If I were an animal I’d have snuck off under a bush by now.
I can feel my energy dropping. Not physical energy. Energy energy.
When ‘energy energy’ drops it’s not a bad thing like when our physical energy drops and we feel exhausted.
When ‘energy energy’ drops you feel yourself slinking deeper into your body. There is something a little primal about it.
I can feel every single thing going on deep inside and I have this sensation flowing down my legs.
I am relaxed. I get a dose of oxytocin every day- sometimes twice!
I just feel this release of the love drug pumping through my head, flowing down and I get all lovely dovey. I stop what I am dong and I bask in it.
I can feel my cervix softening and little niggling pains here and there.
The doctor has confirmed baby has engaged and I am feeling closer and closer.
This pregnancy I have been listening to my tracks religiously, completed a Gentlebirth workshop with the lovely Sylda of Alphabirth, and I have been keeping up to date with the online Gentlebirth community which has been an amazing support.
The difference this time is that I have no fear of childbirth. I am excited for it.
When I get braxton hicks my body just melts. Isn’t that amazing? Over the last few months I have been listening to self hypnosis tracks that have been planting little seeds about relaxing relaxing relaxxxxx-ing into the pain or ‘sensation’, as you train yourself to believe, and here I am melting into these braxton hicks and actually feeling pleasure with excitement sometimes. Mind over matter. You really experience mind over matter with Gentlebirth.
I never thought I would feel this way at the end. I knew Gentlebirth would work but I never thought it could have gotten in so deep. To go from a post-traumatic anxious nervous wreck shaking in the hospital waiting room to this chilled out oxytocin filled mama utterly amazes me.

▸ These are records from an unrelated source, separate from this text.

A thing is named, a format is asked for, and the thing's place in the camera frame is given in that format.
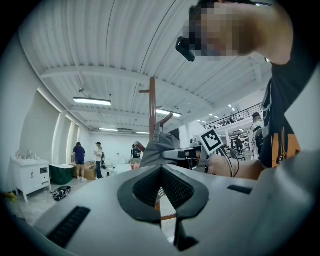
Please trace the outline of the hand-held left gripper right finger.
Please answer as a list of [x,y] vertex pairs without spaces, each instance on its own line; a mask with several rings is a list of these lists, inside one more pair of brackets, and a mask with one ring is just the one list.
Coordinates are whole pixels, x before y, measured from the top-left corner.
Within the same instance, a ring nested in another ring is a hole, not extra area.
[[177,218],[194,218],[209,201],[209,190],[201,182],[168,165],[161,167],[161,187]]

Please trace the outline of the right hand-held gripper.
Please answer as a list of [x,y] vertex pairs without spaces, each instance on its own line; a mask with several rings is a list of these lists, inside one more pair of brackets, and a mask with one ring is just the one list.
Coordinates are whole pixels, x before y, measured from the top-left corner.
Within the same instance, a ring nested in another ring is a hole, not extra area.
[[166,160],[178,161],[179,167],[193,170],[200,173],[209,172],[209,159],[216,154],[216,151],[223,146],[223,142],[215,129],[209,129],[200,135],[195,135],[190,140],[190,147],[180,149],[184,155],[179,160],[178,150],[168,150],[162,153],[162,157]]

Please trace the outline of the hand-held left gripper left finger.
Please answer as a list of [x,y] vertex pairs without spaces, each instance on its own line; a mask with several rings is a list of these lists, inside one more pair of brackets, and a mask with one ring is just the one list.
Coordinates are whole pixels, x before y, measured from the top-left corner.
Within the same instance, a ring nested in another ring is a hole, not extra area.
[[161,213],[156,209],[157,196],[162,186],[162,167],[148,167],[145,172],[125,181],[117,192],[122,209],[134,220],[160,223]]

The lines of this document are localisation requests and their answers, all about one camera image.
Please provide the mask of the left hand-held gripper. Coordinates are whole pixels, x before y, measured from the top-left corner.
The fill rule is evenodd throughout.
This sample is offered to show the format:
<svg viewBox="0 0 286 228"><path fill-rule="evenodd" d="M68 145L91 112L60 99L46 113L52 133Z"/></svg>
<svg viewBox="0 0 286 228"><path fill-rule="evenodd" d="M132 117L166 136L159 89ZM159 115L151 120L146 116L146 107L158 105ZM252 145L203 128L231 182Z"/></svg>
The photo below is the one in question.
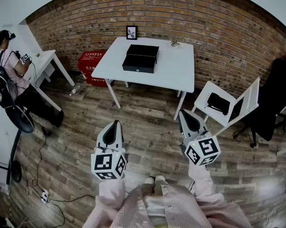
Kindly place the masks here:
<svg viewBox="0 0 286 228"><path fill-rule="evenodd" d="M126 150L123 148L121 123L113 121L97 136L97 145L91 154L91 172L100 180L123 178L126 168Z"/></svg>

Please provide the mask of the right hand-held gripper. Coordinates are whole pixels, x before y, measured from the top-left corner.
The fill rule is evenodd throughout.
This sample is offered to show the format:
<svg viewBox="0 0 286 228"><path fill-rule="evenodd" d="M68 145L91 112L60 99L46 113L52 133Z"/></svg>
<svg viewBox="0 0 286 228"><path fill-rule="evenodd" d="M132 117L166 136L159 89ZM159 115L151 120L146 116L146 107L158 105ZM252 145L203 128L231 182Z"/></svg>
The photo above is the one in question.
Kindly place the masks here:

The thing about Gentlebirth is that it is not just about self hypnosis. I thought that was it last time round.
It educates. It educates women about navigating the current system (which is under huge scrutiny right now) and about evidence based practices. Most of our maternity services focus on hospital policy rather than WHO recommendations, evidence based practices and not even our own governmental guidelines have been implemented in most units. It just gives women the opportunity to question advice and be a little more informed rather than to go along with it blindly.
Because, in fairness, medical intervention during birthing is irrefutably violating and really shouldn’t be done unless mama or baby are at risk. Not relatively speaking at risk. Medically proven at risk. Also, not CTG says at risk, with it’s ridiculously high false positive rates. On top of that, it also shouldn’t be done to fit within hospital schedule expectations.
I have gone from wanting to labour at home alone with no one near me other than my loved ones to confidently looking forward to going in to the hospital and utilising the skills of my midwife who I hope will be a gentlebirth fan. I have a lot of hope. I just have to trust that all will be well. I realised recently that I can either withhold my trust or give it.
If I withhold it I will set myself back weeks and stop that ever so shy oxytocin from being produced. If I take a chance and trust my caregivers then I have a better chance of having a more effective body without all that ‘what if’ worry.
I find being honest with my caregivers really helps them understand me. I have told them that I am very defensive of the hospital and medical staff. I have told them I sometimes fantasise of having an unassisted birth at home. I think it’s important that I keep my end of the spectrum open. I need them to know where I am coming from- that my trust was annihilated and abused so much last time that I would rather risk my scarred womb and baby at home than go in to a hospital and experience it again. Of course, this is no longer the feeling I have. And I credit that to Gentlebirth and the amazing online community of mothers who are sharing their gentlebirth stories with us hopefuls. I also have to credit my hospital for doing all they can to accomodate me and have bent policy to allow me use the MLU and labour pool despite my being a VBAC.
I have found this hospital to be as open minded to my preferences as they possibly can. They too want me to have a spontaneous, natural, gentle birth. But they also have to keep everything else running smoothly and ensure everyone is safe and well. I understand that.
At the moment, I am just trusting my body. Another gift from Gentlebirth. I have reconnected with my body and I can feel everything that is going on as it ever so slowly prepares itself for the big deliverance.
In the meantime, I am spending less and less time online. I am enjoying this new pace of life too much and find online activity takes me away from this primal experience.
So, for now, I say goodbye and I’ll be in touch when the time is right.
As always, thanks for reading and talk to you soon.